§ Records from a dataset
···
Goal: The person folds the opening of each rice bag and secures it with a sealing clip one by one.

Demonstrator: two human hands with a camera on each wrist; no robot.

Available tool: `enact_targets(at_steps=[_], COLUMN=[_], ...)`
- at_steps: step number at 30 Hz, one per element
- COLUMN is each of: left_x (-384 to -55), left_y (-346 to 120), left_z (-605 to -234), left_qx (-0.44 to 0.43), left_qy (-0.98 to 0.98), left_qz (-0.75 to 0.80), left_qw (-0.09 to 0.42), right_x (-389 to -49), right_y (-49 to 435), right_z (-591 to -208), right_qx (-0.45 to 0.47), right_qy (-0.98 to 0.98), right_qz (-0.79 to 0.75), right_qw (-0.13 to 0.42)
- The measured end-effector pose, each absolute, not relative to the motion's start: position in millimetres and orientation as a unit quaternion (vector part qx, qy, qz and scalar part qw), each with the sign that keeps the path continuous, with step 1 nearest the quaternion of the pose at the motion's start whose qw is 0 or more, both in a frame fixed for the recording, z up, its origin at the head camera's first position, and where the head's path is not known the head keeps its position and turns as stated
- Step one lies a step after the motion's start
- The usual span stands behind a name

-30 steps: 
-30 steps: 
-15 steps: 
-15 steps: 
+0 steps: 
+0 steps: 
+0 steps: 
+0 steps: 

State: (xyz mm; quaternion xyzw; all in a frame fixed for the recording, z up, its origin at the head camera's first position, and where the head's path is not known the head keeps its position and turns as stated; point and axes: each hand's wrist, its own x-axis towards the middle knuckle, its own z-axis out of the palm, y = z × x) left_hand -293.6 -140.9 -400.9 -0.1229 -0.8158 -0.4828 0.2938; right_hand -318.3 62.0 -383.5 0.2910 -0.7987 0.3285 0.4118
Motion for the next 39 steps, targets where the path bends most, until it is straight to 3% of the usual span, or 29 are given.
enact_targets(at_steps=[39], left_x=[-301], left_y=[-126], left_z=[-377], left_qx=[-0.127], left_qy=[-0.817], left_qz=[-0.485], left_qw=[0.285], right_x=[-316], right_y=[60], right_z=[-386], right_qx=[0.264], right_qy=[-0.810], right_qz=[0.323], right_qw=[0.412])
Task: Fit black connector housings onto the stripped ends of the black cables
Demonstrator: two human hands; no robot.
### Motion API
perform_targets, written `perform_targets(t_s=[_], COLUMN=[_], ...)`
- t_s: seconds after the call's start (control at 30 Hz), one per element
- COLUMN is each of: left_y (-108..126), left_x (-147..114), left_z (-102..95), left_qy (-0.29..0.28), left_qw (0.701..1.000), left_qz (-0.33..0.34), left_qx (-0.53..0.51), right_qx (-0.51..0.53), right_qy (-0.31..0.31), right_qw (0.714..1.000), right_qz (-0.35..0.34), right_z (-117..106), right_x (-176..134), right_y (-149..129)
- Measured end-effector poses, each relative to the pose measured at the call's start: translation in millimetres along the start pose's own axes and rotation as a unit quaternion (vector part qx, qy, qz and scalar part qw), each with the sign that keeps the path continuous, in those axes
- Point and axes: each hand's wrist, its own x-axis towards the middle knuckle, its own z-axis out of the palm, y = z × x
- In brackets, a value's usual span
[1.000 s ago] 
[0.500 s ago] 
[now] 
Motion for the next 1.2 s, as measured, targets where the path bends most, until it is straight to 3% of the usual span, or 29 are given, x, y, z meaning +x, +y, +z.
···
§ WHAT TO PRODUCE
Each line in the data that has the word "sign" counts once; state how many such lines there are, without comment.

§ YOUR RESPONSE
2